• _Extracted records_
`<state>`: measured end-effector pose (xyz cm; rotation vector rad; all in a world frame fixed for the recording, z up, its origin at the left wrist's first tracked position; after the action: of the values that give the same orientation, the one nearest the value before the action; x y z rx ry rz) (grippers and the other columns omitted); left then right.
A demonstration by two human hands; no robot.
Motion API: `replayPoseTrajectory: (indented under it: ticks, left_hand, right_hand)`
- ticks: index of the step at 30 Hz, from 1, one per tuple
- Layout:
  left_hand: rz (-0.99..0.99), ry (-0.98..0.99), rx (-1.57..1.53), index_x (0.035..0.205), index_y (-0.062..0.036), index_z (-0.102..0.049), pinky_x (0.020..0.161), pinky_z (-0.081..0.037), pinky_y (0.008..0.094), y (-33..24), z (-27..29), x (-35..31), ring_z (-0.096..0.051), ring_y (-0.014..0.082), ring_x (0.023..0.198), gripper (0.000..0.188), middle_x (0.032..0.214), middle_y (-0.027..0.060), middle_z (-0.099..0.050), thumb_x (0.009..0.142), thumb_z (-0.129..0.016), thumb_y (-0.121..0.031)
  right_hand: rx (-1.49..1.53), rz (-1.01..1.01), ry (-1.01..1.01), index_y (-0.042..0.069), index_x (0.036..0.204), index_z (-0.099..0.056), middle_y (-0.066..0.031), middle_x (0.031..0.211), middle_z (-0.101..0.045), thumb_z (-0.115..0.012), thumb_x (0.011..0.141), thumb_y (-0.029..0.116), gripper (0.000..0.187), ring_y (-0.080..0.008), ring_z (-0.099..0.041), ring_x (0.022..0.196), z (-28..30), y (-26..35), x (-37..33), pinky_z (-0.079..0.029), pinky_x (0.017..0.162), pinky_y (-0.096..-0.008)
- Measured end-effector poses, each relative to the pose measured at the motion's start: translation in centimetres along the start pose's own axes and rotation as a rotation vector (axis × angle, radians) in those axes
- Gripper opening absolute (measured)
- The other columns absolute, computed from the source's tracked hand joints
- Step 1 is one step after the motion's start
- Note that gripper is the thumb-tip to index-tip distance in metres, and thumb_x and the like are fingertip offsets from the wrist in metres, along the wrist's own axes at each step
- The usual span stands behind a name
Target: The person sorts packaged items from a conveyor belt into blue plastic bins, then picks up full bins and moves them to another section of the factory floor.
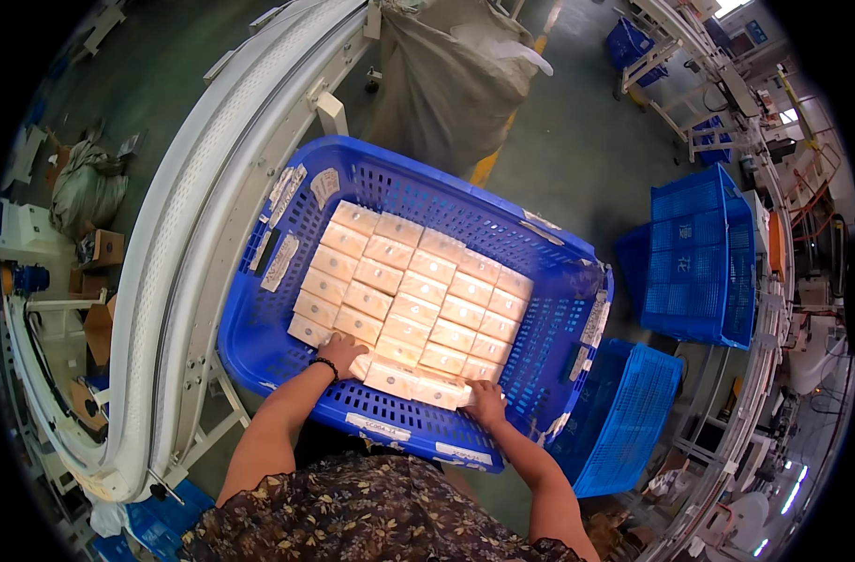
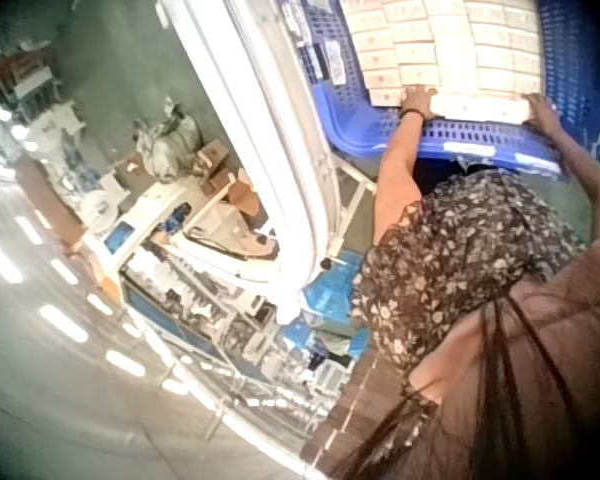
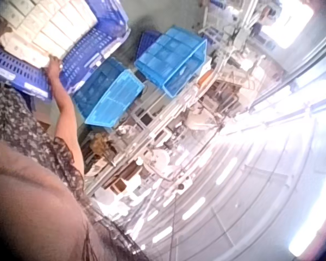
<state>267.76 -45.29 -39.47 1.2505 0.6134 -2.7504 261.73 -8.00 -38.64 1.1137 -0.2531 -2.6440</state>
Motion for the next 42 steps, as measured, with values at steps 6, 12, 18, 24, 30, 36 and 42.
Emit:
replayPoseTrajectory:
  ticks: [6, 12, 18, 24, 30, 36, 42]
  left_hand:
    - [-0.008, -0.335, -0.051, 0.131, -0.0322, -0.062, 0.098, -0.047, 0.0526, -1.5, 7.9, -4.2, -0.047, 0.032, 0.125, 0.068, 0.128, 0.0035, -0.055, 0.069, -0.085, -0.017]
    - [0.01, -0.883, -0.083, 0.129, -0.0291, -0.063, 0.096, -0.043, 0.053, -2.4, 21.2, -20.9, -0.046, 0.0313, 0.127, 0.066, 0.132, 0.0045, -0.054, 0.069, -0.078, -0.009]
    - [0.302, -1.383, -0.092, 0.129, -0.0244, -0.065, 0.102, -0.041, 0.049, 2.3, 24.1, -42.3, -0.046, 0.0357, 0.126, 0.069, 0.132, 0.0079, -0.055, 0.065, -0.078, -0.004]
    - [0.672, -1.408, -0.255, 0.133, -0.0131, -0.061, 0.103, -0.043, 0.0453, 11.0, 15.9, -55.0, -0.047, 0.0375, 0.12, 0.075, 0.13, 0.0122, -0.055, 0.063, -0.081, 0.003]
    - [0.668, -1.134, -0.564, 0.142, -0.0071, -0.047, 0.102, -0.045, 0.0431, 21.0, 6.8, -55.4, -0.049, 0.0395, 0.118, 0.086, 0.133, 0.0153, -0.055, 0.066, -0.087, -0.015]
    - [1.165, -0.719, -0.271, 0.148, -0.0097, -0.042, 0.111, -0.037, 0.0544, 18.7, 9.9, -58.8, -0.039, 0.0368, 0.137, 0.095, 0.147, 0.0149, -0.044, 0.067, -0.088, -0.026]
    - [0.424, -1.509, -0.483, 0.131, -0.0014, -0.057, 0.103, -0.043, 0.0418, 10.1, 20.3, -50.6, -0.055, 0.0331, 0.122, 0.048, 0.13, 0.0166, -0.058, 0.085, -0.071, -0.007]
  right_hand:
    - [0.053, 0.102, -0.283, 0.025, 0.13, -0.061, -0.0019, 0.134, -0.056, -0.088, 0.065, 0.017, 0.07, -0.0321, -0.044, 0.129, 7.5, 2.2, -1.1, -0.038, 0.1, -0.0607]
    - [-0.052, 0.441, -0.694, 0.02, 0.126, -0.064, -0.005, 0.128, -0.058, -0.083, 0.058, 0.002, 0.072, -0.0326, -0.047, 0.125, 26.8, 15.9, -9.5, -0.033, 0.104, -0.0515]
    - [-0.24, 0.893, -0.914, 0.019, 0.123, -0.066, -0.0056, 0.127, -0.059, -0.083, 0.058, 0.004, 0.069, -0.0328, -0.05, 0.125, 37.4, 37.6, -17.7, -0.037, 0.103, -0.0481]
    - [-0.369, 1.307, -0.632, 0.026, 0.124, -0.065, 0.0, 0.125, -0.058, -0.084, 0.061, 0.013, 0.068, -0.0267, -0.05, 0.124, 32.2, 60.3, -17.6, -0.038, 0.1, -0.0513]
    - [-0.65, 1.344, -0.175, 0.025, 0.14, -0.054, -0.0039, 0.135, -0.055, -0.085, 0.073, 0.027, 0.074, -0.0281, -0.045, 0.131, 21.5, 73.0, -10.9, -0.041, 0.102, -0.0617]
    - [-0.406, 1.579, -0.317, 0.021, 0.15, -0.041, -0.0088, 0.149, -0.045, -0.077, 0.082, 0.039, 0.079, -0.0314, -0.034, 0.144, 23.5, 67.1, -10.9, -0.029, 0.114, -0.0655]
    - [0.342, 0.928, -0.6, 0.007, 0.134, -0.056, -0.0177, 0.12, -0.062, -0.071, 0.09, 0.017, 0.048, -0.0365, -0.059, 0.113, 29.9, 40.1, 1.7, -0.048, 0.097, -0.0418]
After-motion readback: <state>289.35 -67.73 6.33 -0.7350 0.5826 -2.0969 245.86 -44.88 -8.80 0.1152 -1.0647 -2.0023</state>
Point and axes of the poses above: each hand's wrist, its own x-axis towards the middle knuckle, its own z-axis out of the back of the hand, y = z × x, the point moved 7 cm from there along x, towards the middle knuckle
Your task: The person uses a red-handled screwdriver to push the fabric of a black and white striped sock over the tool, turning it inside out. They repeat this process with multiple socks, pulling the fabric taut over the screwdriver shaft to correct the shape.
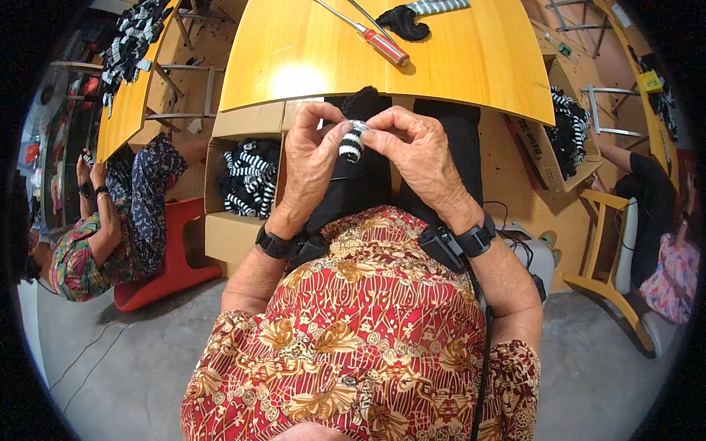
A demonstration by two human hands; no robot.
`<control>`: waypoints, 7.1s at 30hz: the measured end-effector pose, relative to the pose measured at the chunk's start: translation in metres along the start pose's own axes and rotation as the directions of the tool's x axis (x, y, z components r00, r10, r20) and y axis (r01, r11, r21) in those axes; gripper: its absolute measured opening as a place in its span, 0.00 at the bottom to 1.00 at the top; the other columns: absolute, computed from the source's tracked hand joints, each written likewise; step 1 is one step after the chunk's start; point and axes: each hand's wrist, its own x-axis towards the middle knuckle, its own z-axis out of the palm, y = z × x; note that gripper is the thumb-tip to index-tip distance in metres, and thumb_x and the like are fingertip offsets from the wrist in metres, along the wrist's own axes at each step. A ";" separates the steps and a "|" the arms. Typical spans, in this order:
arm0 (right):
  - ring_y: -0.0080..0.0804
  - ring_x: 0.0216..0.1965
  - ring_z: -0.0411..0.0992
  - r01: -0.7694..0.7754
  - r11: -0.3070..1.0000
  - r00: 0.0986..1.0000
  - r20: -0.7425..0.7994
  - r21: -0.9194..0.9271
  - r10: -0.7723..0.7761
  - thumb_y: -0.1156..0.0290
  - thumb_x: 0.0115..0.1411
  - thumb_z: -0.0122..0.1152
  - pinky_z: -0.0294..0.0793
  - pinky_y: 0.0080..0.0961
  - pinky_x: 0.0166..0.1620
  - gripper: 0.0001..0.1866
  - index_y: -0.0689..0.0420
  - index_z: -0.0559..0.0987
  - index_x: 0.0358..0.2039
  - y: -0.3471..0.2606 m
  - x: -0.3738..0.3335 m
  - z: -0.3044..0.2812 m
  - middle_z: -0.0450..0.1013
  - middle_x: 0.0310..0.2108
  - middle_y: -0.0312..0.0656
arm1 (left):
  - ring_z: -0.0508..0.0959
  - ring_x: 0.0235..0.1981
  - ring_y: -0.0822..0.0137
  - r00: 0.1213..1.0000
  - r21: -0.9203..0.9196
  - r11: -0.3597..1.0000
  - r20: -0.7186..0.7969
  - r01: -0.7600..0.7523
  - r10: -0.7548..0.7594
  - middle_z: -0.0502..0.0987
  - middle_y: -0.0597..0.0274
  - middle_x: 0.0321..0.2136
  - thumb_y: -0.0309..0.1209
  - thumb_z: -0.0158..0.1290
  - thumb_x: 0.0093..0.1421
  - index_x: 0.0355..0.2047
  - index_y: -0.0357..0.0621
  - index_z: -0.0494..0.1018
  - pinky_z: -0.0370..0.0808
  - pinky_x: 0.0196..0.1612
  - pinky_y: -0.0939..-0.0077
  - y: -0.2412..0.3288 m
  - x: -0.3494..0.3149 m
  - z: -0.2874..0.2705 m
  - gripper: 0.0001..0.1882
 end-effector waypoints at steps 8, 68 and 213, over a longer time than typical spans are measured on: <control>0.14 0.31 0.71 0.071 0.992 0.986 -0.159 0.107 -0.053 0.76 0.59 0.61 0.72 0.13 0.37 0.02 0.60 0.79 0.33 0.007 -0.001 0.004 0.74 0.28 0.30 | 0.79 0.30 0.73 0.952 -0.268 0.913 0.087 0.307 -0.294 0.77 0.66 0.32 0.33 0.55 0.62 0.40 0.42 0.72 0.79 0.37 0.80 -0.014 -0.003 -0.007 0.09; 0.12 0.29 0.68 -0.063 0.964 0.998 0.007 0.258 0.064 0.73 0.60 0.61 0.68 0.12 0.32 0.07 0.60 0.77 0.38 0.009 -0.004 0.001 0.73 0.29 0.29 | 0.70 0.37 0.78 0.989 -0.161 0.982 0.092 -0.101 0.116 0.71 0.69 0.34 0.24 0.56 0.60 0.35 0.42 0.71 0.69 0.43 0.81 -0.004 -0.001 -0.009 0.05; 0.11 0.25 0.66 0.019 0.995 0.990 -0.141 -0.096 -0.032 0.78 0.56 0.58 0.66 0.13 0.29 0.02 0.61 0.74 0.28 0.002 0.002 0.009 0.69 0.23 0.29 | 0.66 0.24 0.85 0.978 -0.368 0.908 0.127 0.198 -0.162 0.71 0.72 0.29 0.30 0.53 0.64 0.39 0.44 0.68 0.63 0.24 0.93 -0.009 -0.002 -0.006 0.07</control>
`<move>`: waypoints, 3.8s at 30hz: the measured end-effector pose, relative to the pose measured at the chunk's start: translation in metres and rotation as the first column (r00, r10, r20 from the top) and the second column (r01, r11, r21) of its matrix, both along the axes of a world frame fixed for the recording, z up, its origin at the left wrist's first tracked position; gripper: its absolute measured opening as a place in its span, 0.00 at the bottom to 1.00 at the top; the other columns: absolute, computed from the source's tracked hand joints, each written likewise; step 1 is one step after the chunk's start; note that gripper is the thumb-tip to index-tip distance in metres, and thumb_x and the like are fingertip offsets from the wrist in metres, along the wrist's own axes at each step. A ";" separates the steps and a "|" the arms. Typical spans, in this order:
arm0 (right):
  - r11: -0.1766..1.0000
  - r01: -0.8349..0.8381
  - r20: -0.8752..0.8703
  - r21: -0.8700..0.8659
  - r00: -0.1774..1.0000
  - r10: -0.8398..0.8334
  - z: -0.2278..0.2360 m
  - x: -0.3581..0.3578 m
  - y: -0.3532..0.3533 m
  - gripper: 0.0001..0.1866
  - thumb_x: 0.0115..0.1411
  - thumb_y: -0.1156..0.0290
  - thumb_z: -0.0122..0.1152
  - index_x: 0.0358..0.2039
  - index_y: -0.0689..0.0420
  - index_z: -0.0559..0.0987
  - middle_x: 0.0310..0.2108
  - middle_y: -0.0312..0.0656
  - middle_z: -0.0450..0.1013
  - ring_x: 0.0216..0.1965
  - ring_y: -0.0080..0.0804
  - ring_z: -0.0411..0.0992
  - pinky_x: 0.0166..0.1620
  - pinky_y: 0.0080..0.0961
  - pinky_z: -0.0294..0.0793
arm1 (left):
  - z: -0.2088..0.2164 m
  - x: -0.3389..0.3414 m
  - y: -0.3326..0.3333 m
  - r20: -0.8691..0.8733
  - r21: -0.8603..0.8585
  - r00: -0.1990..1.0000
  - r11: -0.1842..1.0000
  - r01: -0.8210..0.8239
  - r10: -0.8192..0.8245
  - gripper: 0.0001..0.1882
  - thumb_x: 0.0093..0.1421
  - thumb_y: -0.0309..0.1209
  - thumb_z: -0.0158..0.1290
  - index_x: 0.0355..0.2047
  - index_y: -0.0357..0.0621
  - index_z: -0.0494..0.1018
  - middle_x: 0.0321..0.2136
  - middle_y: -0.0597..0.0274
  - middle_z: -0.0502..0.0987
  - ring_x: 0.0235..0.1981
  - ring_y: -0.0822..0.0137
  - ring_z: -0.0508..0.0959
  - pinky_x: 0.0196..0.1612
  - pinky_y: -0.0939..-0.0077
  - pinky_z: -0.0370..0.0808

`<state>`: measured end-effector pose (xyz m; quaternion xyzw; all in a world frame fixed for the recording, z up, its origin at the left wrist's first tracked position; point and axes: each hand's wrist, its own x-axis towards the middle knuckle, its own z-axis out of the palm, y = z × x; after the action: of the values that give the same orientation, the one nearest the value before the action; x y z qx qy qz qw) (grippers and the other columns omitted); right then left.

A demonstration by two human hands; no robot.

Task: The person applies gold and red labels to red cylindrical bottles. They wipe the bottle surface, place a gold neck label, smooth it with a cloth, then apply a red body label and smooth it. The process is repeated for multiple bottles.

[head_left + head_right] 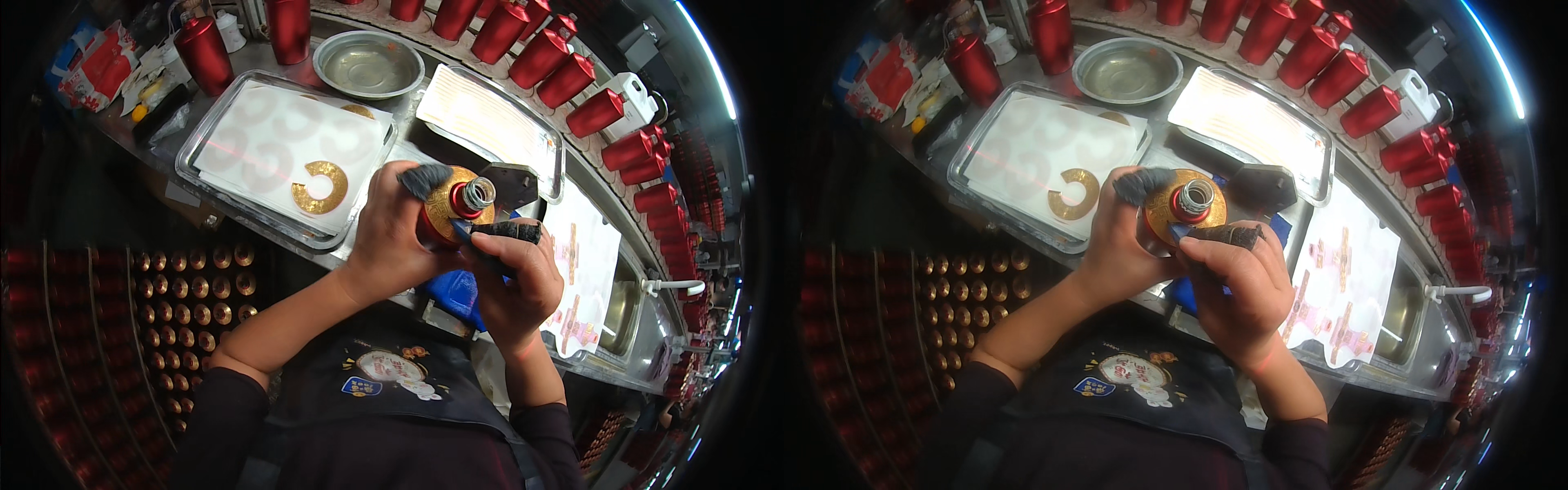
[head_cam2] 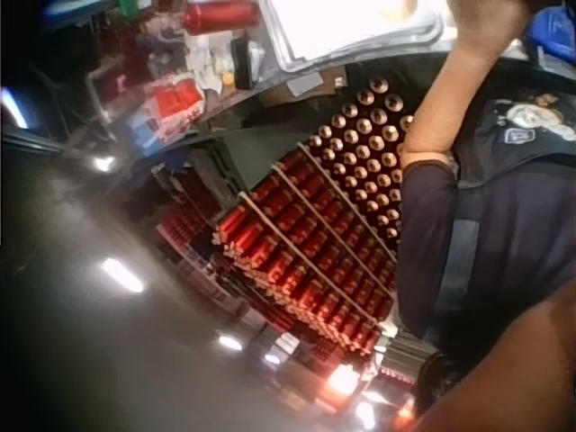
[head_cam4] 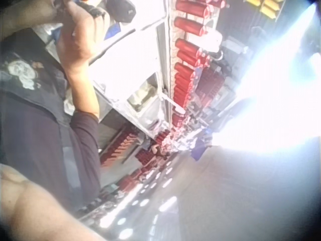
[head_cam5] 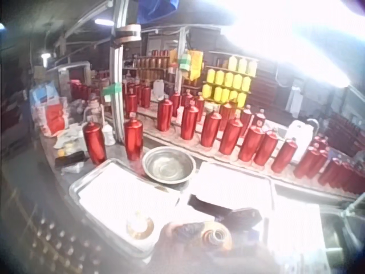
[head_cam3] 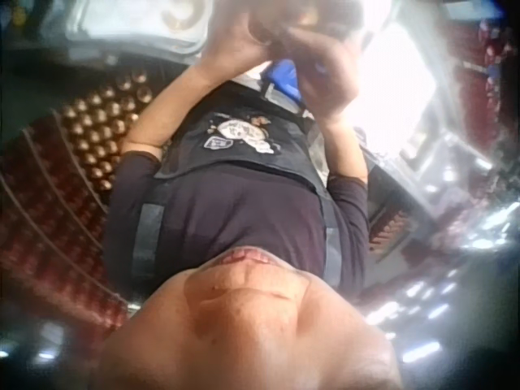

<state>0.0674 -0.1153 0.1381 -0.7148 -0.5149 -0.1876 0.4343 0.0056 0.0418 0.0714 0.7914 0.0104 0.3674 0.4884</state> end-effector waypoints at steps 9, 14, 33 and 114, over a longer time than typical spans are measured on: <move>0.999 0.042 -0.107 0.030 0.993 -0.038 -0.004 -0.005 -0.002 0.16 0.46 0.86 0.73 0.36 0.59 0.83 0.31 0.44 0.77 0.32 0.41 0.76 0.39 0.29 0.73 | 0.008 0.004 -0.004 0.007 -0.077 1.000 0.997 -0.003 0.004 0.45 0.39 0.33 0.73 0.59 0.45 0.66 0.55 0.48 0.65 0.56 0.45 0.70 0.57 0.57 0.70; 0.998 0.064 -0.098 0.021 0.993 -0.062 -0.005 -0.003 -0.004 0.16 0.46 0.87 0.72 0.37 0.58 0.83 0.31 0.43 0.77 0.32 0.41 0.76 0.39 0.30 0.73 | -0.003 -0.002 0.001 -0.047 0.088 0.995 0.992 0.089 -0.085 0.46 0.39 0.33 0.74 0.59 0.44 0.66 0.57 0.48 0.64 0.58 0.47 0.69 0.60 0.62 0.70; 0.992 0.065 -0.089 0.107 0.994 -0.056 -0.011 0.002 -0.005 0.17 0.44 0.86 0.71 0.37 0.58 0.83 0.28 0.42 0.74 0.27 0.39 0.70 0.35 0.30 0.71 | -0.016 0.013 -0.001 -0.094 -0.182 0.959 0.951 0.249 -0.269 0.43 0.45 0.37 0.71 0.59 0.42 0.63 0.51 0.48 0.68 0.51 0.45 0.72 0.55 0.56 0.71; 0.995 0.078 -0.065 -0.064 0.994 -0.082 -0.014 0.004 -0.036 0.15 0.44 0.83 0.77 0.32 0.57 0.83 0.29 0.40 0.75 0.30 0.30 0.72 0.35 0.25 0.70 | -0.015 -0.015 -0.015 0.056 -0.060 0.996 0.996 0.072 -0.069 0.45 0.39 0.32 0.74 0.59 0.45 0.66 0.51 0.50 0.69 0.53 0.46 0.72 0.56 0.58 0.70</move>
<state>0.0712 -0.1513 0.1245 -0.7538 -0.4764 -0.1648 0.4215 -0.0092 0.0270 0.0559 0.7657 -0.0193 0.3706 0.5254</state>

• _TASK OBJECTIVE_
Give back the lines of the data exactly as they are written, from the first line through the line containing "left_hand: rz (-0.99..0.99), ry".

• _ANSWER FOR THIS EXERCISE_
`<state>`: measured end-effector pose (xyz cm; rotation vector rad; all in a world frame fixed for the recording, z up, its origin at the left wrist's first tracked position; after the action: of the values that give the same orientation, the one nearest the value before the action; x y z rx ry rz) (grippers and the other columns omitted); left then right.
A demonstration by two human hands; no robot.
Motion API: `replayPoseTrajectory: (indented under it: ticks, left_hand, right_hand)`
- ticks: index of the step at 30 Hz, from 1, one per tuple
- Layout:
  left_hand: rz (-0.99..0.99), ry (-0.98..0.99), rx (-1.57..1.53), index_x (0.035..0.205), index_y (-0.062..0.036), index_z (-0.102..0.049), pinky_x (0.020..0.161), pinky_z (-0.081..0.037), pinky_y (0.008..0.094), y (-33..24), z (-27..29), x (-35..31), ring_z (-0.096..0.051), ring_y (-0.014..0.082), ring_x (0.023..0.198), gripper (0.000..0.188), middle_x (0.032..0.214), middle_y (-0.027..0.060), middle_z (-0.099..0.050), thumb_x (0.009..0.142), thumb_z (-0.129..0.016), thumb_y (-0.121..0.031)

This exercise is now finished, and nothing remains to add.